[TO DO]: This task calls for copying every line of the records that includes the word "asks".

[RECORDS PROVIDED]:
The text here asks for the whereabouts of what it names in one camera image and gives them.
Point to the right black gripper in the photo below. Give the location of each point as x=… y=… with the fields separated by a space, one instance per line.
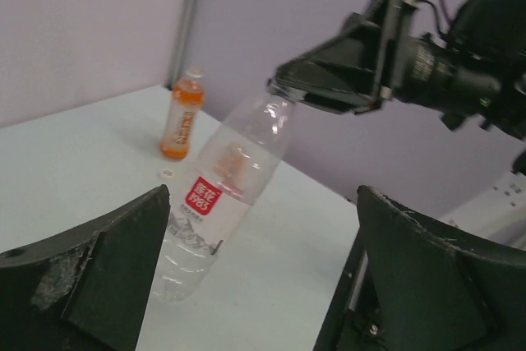
x=358 y=71

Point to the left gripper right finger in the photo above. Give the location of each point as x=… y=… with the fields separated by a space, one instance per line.
x=412 y=282

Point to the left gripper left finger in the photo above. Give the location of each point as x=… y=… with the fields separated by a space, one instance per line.
x=86 y=288

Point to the clear water bottle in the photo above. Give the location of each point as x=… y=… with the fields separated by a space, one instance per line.
x=212 y=197

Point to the white bottle cap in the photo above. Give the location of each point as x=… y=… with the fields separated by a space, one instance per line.
x=166 y=173

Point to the large orange tea bottle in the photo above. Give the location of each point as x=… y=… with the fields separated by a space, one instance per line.
x=187 y=98

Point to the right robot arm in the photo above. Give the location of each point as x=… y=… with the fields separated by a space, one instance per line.
x=431 y=119

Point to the left aluminium frame post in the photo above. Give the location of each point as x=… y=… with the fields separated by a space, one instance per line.
x=185 y=21

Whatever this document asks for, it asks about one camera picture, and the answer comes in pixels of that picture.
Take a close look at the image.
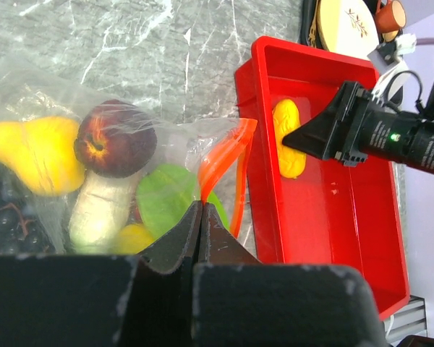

[RESULT FOR THIS TASK]:
The text here asks for the whereabouts of what it names in one camera image and gives them.
Whatever this document asks for, it asks about one camera picture, and the answer comes in pixels of that picture.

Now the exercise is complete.